→ WHAT IS NEEDED
Provide only the number of lines in the listing that contain the word "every".

→ RECORDS FOR THIS EXERCISE
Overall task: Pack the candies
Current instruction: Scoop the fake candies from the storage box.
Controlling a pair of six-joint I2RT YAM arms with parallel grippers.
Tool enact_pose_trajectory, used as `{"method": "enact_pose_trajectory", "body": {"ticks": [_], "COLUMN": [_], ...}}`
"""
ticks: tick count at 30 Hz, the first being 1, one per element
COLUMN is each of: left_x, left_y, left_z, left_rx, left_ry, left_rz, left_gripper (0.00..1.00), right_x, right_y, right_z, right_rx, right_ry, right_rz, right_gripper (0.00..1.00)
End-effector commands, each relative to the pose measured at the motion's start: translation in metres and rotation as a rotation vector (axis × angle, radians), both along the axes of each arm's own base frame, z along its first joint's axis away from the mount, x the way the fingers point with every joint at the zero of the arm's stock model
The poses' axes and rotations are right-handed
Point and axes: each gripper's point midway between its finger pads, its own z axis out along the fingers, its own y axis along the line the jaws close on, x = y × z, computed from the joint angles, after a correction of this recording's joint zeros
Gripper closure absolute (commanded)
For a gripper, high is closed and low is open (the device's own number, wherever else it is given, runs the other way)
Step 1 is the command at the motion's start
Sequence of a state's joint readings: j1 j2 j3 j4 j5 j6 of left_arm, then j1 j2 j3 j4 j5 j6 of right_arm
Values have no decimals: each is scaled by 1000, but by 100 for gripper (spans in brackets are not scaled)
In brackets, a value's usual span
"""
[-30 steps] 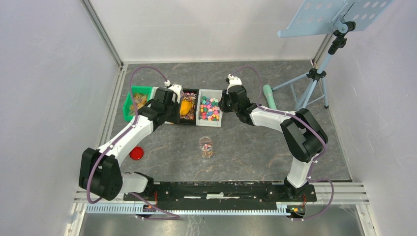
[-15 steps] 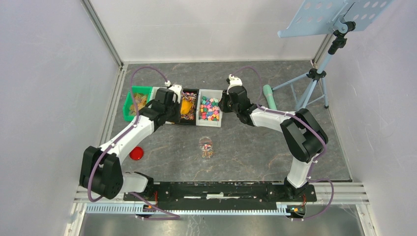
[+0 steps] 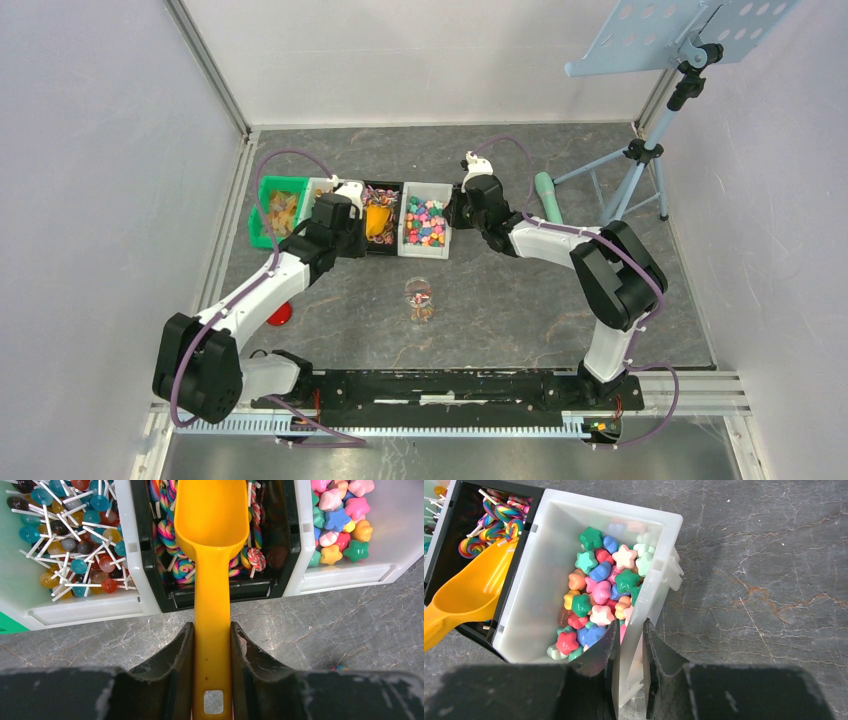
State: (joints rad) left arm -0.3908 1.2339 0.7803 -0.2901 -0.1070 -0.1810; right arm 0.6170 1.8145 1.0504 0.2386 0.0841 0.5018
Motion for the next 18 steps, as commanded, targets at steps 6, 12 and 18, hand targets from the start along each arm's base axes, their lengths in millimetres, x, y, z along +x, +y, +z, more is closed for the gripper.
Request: {"method": "enact_pose_trajectory", "body": {"ticks": [6,12,18], "left_x": [25,42,35], "left_y": [1,-15,-14], "left_z": [30,34,7], "left_rx": [7,16,-15], "left_ry": [-55,-31,-41], "left_rz": [46,-34,-3], "left_gripper": [98,98,98], "right_x": [-30,-32,-34], "right_y": [-3,-9,-10], "right_z": [-26,-28,-32], "right_rx": [-74,-84,-76], "right_ry": [90,89,94], "right_rz": [81,56,52], "right_gripper": [100,100,100]}}
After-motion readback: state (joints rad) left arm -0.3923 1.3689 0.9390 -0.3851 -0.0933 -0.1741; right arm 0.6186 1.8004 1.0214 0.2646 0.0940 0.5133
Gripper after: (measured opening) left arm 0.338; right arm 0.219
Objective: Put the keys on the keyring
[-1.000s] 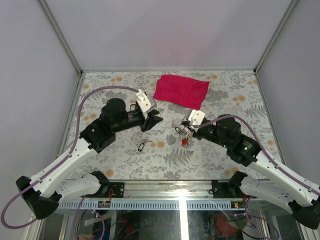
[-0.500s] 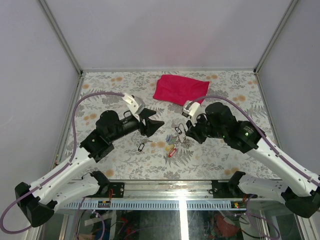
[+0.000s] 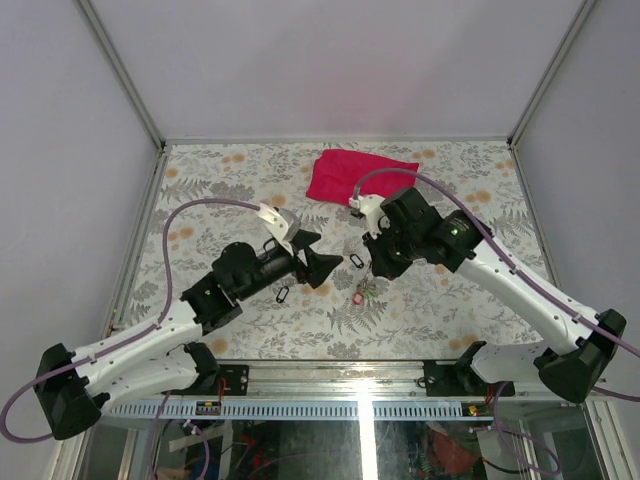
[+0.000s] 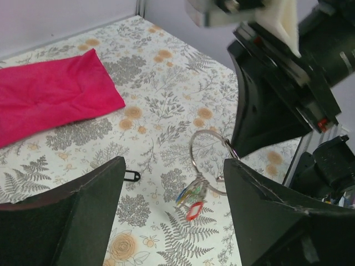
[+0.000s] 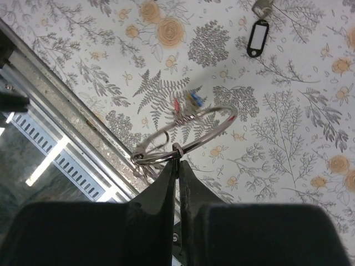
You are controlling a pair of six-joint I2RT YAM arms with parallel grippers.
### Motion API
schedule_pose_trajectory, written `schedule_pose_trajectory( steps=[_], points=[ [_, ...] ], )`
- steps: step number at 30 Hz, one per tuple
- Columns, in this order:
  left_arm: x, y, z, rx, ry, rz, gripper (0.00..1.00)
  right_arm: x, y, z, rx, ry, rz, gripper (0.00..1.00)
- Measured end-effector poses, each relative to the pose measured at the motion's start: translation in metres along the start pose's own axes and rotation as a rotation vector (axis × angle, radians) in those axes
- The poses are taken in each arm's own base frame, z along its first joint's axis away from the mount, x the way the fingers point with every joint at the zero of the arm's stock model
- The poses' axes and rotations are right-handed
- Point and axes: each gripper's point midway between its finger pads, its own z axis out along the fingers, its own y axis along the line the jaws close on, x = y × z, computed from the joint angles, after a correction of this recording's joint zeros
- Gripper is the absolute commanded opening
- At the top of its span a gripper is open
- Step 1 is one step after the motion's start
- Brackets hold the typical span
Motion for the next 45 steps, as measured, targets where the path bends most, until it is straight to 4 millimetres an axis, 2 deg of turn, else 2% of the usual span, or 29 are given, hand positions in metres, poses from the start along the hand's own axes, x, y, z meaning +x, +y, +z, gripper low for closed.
schedule_pose_trajectory(
  steps=[6, 16, 25, 30, 35, 45],
  points=[
    [0.025, -0.01, 0.01, -0.001, 0.031, 0.051, 0.75, 0.001, -0.022, 0.006, 0.037, 0.022, 0.122, 0.0],
    [0.062, -0.033, 0.03, 0.048, 0.094, 0.157, 0.7, -0.001, -0.019, 0.001, 0.024, 0.023, 0.163, 0.0],
    [0.066, -0.051, 0.044, 0.079, 0.077, 0.19, 0.69, 0.002, -0.015, 0.0, 0.009, 0.036, 0.187, 0.0],
    [0.065, -0.058, 0.052, 0.085, 0.07, 0.204, 0.65, 0.002, -0.015, 0.0, 0.009, 0.038, 0.192, 0.0],
    [0.071, -0.051, 0.056, 0.047, 0.082, 0.242, 0.62, 0.002, -0.014, -0.002, 0.009, 0.034, 0.197, 0.0],
    [0.066, -0.048, 0.065, 0.029, 0.08, 0.329, 0.47, 0.002, -0.012, -0.008, 0.003, 0.019, 0.201, 0.0]
  ],
)
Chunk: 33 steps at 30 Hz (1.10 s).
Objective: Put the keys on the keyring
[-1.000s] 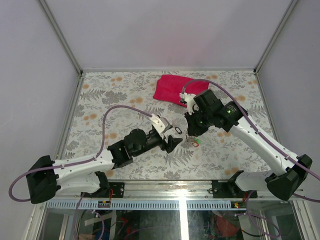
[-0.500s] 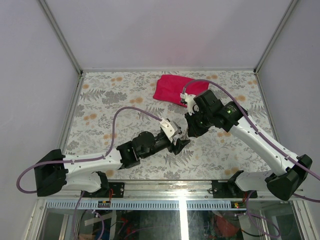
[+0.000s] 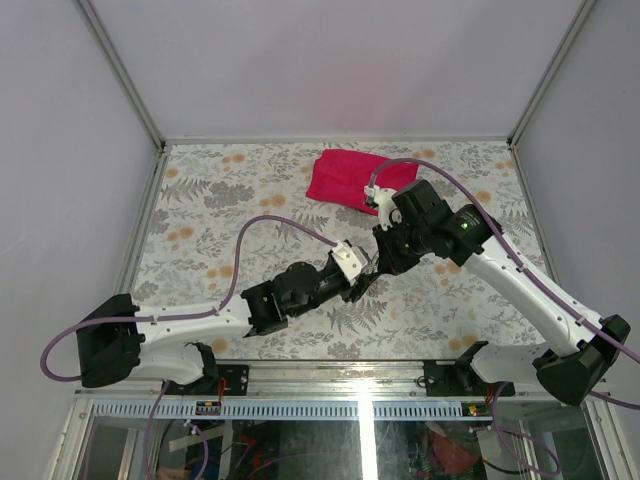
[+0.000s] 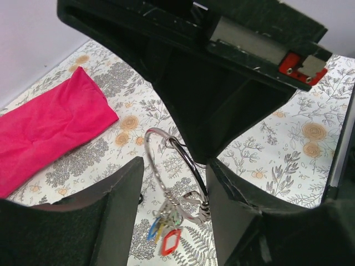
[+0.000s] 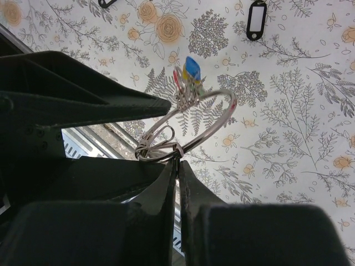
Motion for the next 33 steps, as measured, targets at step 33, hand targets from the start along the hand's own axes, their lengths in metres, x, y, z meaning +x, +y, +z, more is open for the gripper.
schedule_pose_trajectory(
  steps=[33],
  points=[
    [0.012, 0.005, 0.004, -0.017, 0.047, 0.201, 0.58, 0.023, 0.019, -0.008, -0.117, 0.098, -0.002, 0.01]
  ],
)
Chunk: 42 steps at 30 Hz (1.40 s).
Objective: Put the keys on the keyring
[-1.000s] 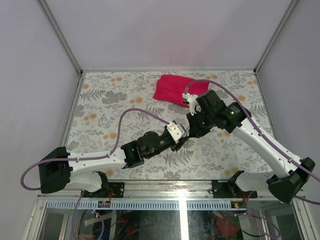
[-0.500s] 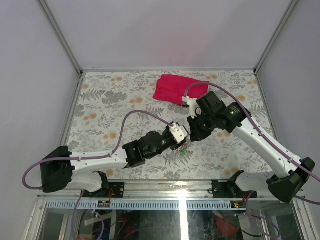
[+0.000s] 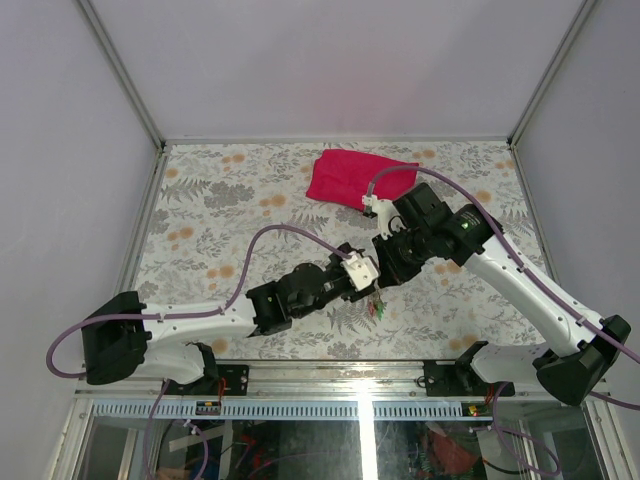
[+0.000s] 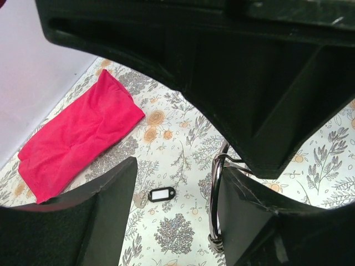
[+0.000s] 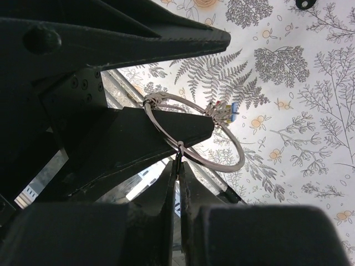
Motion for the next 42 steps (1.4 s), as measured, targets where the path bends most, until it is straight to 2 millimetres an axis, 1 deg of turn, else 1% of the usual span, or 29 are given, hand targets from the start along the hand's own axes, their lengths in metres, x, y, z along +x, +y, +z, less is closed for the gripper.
schedule_pose_trajectory(
  steps=[2, 4, 11, 16, 20, 23, 26, 31, 38, 42],
  points=[
    [0.0, -0.002, 0.0, 0.011, -0.004, 0.009, 0.58, 0.001, 0.001, 0.0, -0.006, 0.004, 0.0, 0.01],
    [-0.001, -0.003, -0.001, 0.023, -0.01, 0.016, 0.54, 0.002, 0.003, -0.001, -0.016, 0.01, -0.001, 0.01],
    [-0.004, -0.012, -0.003, 0.073, -0.034, 0.024, 0.3, 0.002, 0.006, -0.001, -0.035, 0.008, -0.013, 0.02],
    [-0.007, -0.015, -0.005, 0.087, -0.043, 0.015, 0.22, -0.003, 0.008, -0.004, -0.042, -0.023, -0.03, 0.05],
    [-0.015, -0.013, -0.008, 0.082, -0.062, -0.011, 0.13, -0.01, 0.011, -0.009, -0.053, -0.076, -0.05, 0.1],
    [-0.021, -0.011, -0.011, 0.072, -0.077, -0.038, 0.09, -0.015, 0.014, -0.013, -0.061, -0.122, -0.067, 0.14],
    [-0.028, -0.008, -0.013, 0.058, -0.096, -0.07, 0.06, -0.019, 0.016, -0.017, -0.068, -0.173, -0.085, 0.2],
    [-0.031, -0.002, -0.015, 0.026, -0.101, -0.109, 0.0, -0.022, 0.018, -0.019, -0.081, -0.261, -0.107, 0.27],
    [-0.031, -0.002, -0.015, 0.015, -0.098, -0.143, 0.0, -0.032, 0.022, -0.027, -0.1, -0.398, -0.132, 0.28],
    [-0.031, -0.002, -0.015, 0.013, -0.098, -0.154, 0.0, -0.036, 0.022, -0.03, -0.097, -0.441, -0.14, 0.29]
  ],
)
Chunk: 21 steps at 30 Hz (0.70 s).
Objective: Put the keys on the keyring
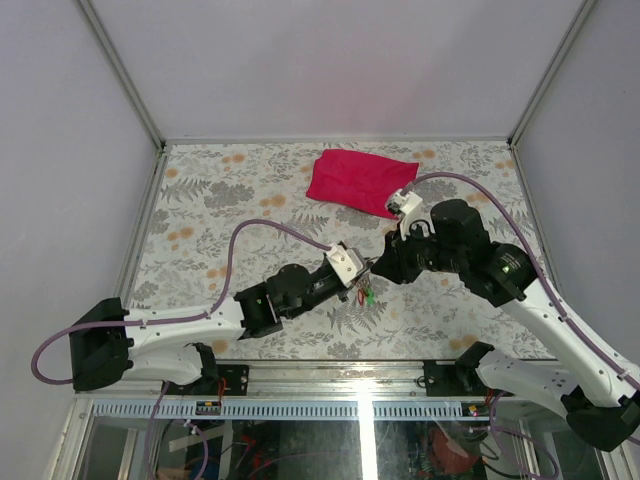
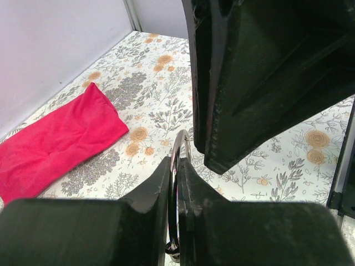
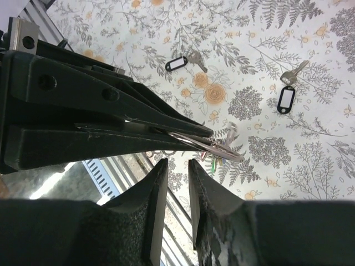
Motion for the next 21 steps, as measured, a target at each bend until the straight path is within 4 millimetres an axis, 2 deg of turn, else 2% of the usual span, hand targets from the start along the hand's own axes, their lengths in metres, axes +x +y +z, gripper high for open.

→ EXERCISE OUTPUT
2